Installation and Setup
-
Download and install the latest version of Djongo by running:
pip install djongo
-
The project directory is where all Djongo settings live. Auto generate the required files by running:
django-admin startproject mysite
-
You can replace mysite with a name of your choosing. Go into the root of mysite directory to find the
settings.py
file. Add:DATABASES = { 'default': { 'ENGINE': 'djongo', 'NAME': 'your-db-name', } }
-
YOU ARE SET! Have fun!
Query Creation
PyMongo
self.db['entry'].aggregate(
[{
'$match': {
'author_id': {
'$ne': None,
'$exists': True
}
}
},
{
'$lookup': {
'from': 'author',
'localField': 'author_id',
'foreignField': 'id',
'as': 'author'
}
},
{
'$unwind': '$author'
},
{
'$lookup': {
'from': 'blog',
'localField': 'blog_id',
'foreignField': 'id',
'as': 'blog'
}
},
{
'$unwind': {
'path': '$blog',
'preserveNullAndEmptyArrays': True
}
},
{
'$addFields': {
'blog': {
'$ifNull': ['$blog', {
'id': None,
'title': None
}]
}
}
},
{
'$match': {
'author.name': {
'$eq': 'Paul'
}
}
},
{
'$project': {
'id': True,
'blog_id': True,
'author_id': True,
'content': True,
'blog.id': True,
'blog.title': True
}
}]
Djongo
qs = Entry.objects.filter(author__name='Paul')\
.select_related('blog')
Djongo generates complex, error free, aggregation queries automatically. It takes the relatively simple query on the right and automatically generates the pymongo query document on the left.

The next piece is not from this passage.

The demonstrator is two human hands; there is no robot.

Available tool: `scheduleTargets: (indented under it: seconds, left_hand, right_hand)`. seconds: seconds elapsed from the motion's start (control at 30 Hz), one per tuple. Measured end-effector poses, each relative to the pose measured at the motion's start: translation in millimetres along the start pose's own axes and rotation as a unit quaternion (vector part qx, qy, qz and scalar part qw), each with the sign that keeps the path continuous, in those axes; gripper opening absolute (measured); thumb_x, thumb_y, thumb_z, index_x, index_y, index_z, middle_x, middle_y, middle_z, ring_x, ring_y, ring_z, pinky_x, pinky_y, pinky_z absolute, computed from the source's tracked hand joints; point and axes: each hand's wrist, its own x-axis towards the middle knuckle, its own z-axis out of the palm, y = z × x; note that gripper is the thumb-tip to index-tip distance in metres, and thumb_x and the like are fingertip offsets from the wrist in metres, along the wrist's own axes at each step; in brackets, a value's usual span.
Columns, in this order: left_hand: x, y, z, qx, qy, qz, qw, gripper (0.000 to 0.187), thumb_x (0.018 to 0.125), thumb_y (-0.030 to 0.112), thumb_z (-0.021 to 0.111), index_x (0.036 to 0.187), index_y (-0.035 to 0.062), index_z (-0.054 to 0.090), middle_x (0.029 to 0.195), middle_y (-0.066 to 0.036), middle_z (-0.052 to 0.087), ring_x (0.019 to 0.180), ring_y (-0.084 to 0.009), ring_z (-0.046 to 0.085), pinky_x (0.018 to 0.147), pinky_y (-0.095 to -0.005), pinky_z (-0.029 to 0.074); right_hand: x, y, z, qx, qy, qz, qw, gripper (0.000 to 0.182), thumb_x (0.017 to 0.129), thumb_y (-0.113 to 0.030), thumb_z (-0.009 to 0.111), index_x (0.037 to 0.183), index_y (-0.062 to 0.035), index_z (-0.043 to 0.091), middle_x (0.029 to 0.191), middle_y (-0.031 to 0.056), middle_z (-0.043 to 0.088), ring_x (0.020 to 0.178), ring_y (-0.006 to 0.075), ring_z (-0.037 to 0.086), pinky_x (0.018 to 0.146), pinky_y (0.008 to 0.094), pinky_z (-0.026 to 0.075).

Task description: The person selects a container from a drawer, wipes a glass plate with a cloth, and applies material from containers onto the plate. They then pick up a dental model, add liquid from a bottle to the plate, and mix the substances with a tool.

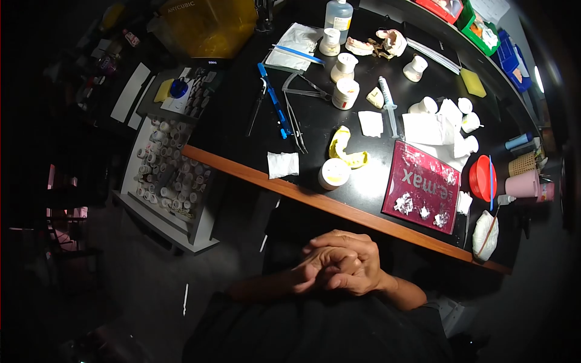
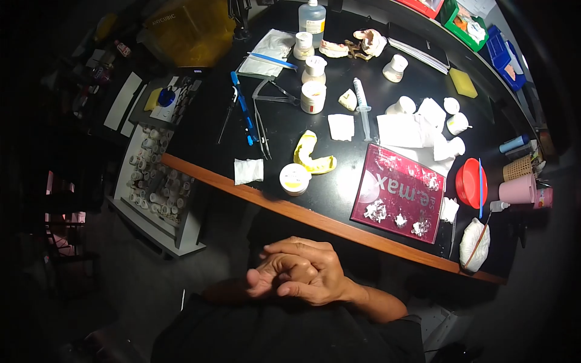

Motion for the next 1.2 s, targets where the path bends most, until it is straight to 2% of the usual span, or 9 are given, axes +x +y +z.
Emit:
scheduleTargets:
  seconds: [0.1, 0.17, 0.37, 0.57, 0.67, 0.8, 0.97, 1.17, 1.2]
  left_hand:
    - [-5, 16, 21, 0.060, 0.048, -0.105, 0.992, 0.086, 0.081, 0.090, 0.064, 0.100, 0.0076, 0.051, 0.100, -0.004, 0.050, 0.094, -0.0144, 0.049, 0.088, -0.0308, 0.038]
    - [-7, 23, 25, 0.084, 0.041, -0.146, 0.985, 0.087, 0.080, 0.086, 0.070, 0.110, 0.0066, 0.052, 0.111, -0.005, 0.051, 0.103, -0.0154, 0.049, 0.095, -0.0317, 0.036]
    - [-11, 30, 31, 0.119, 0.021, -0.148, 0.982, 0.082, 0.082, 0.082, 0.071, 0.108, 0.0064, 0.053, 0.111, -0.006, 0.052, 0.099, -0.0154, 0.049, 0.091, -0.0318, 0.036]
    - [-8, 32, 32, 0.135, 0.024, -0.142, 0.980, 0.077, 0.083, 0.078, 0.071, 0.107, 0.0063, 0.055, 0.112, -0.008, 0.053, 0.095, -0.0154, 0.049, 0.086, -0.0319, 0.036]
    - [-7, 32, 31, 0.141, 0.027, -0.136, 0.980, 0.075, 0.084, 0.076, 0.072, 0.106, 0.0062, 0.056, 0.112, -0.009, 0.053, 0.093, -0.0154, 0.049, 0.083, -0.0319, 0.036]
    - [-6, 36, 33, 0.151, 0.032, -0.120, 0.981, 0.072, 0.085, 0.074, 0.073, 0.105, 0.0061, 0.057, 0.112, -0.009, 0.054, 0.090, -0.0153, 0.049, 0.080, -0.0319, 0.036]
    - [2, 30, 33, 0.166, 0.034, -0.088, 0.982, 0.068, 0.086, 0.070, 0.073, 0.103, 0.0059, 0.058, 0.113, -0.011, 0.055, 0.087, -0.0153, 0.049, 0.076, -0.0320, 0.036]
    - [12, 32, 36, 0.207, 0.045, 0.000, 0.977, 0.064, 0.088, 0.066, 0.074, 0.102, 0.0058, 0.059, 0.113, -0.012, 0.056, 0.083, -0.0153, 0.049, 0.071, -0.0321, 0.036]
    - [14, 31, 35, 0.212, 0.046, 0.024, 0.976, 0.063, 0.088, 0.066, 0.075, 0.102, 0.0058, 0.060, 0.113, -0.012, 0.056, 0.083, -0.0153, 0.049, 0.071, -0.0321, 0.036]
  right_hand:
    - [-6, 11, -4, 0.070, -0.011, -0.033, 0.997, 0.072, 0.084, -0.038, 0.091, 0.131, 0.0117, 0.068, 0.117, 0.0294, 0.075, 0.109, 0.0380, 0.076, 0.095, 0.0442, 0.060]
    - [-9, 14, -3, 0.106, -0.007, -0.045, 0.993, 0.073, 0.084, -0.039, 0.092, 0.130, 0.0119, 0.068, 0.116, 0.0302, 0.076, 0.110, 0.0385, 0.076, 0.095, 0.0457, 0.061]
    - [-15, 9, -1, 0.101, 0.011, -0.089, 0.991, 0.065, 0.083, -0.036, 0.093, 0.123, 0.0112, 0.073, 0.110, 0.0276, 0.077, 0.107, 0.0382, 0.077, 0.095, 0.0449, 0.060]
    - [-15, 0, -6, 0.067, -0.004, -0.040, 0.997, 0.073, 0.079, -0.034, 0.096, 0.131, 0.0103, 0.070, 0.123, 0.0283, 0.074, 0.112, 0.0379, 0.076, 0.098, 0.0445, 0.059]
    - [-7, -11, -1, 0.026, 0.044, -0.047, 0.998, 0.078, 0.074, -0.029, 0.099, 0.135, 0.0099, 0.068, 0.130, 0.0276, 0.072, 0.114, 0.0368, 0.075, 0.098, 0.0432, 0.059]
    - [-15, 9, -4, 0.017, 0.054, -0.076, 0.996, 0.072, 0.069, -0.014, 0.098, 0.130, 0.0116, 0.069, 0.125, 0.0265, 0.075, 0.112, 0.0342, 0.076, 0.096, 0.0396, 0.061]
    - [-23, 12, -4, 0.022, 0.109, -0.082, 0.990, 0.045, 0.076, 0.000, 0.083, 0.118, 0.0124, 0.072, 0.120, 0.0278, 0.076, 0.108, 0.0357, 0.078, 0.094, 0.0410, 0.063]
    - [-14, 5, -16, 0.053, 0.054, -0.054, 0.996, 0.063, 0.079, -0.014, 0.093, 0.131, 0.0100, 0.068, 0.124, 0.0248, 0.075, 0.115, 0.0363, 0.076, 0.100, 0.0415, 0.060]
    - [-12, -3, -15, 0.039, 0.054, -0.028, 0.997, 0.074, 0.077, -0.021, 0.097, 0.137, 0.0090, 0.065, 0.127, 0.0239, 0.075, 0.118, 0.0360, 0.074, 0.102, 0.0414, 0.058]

Security and Integrity Checks
def script_injection(value):
if value.find('<script>') != -1:
raise ValidationError(_('Script injection in %(value)s'),
params={'value': value})
class Entry(models.Model):
homepage = models.URLField(validators=[URLValidator,
script_injection])
Djongo performs checks on data fields before they are saved to the database.
Define custom validators or use builtin validators to check the data. Validation is triggered prior to writing to the database.
Running integrity checks and field value validators ensures protect from garbage data.
Rapid Prototyping
As your data evolves you may wish to enforce a structure to it. The JSONField
represents documents with no structure, while setting enforce_schema = True
in the settings.py
file enables checks to the data.
Next, the EmbeddedField
lets you describe the structure which triggers automatic validations at the application level.
Finally, you can enable schema checks at the database level. MongoDB schema documents are created inside a model
. Setting enforce_schema = True
in the settings.py
file enables schema checks on the stored collections.